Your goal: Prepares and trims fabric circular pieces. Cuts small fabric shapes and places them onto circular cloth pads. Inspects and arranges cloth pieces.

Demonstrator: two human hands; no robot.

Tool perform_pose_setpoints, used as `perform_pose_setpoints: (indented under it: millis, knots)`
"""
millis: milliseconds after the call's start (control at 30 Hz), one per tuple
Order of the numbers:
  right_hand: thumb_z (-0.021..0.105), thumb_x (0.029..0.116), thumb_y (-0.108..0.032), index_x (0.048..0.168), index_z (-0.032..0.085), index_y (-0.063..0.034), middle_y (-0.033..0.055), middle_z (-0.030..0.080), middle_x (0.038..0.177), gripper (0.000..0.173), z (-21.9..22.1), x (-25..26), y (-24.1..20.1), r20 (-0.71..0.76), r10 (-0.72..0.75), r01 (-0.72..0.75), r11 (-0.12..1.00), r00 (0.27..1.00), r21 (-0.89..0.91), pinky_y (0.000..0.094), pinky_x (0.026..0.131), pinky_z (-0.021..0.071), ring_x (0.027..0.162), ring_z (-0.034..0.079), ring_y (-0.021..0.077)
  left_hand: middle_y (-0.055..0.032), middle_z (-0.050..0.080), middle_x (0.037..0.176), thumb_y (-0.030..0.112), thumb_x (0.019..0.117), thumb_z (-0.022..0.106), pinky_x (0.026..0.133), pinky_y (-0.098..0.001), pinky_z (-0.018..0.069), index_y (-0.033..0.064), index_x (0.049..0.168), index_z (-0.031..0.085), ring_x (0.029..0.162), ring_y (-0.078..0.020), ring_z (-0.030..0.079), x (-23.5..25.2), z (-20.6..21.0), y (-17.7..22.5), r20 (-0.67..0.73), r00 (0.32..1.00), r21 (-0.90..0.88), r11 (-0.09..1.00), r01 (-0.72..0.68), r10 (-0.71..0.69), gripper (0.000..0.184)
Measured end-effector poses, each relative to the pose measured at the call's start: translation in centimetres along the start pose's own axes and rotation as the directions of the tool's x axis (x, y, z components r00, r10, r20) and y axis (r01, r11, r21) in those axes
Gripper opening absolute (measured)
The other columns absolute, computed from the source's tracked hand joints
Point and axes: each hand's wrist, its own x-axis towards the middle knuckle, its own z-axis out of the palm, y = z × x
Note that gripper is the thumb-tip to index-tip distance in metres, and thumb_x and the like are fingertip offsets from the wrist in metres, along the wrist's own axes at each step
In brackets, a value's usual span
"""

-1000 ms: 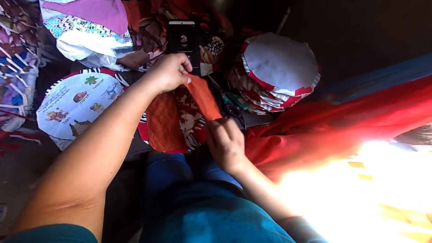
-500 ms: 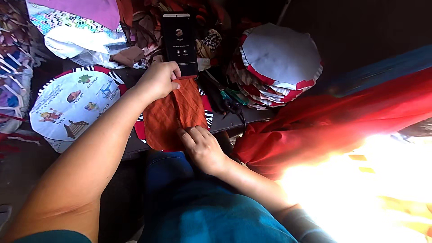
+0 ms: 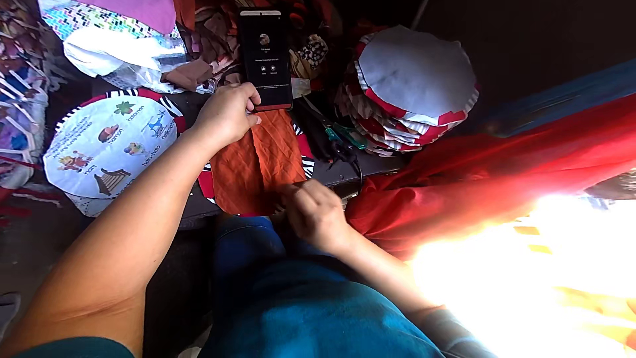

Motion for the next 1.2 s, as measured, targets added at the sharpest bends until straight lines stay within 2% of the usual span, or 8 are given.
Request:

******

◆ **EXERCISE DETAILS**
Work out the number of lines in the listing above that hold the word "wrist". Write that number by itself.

◆ **ANSWER SECTION**
2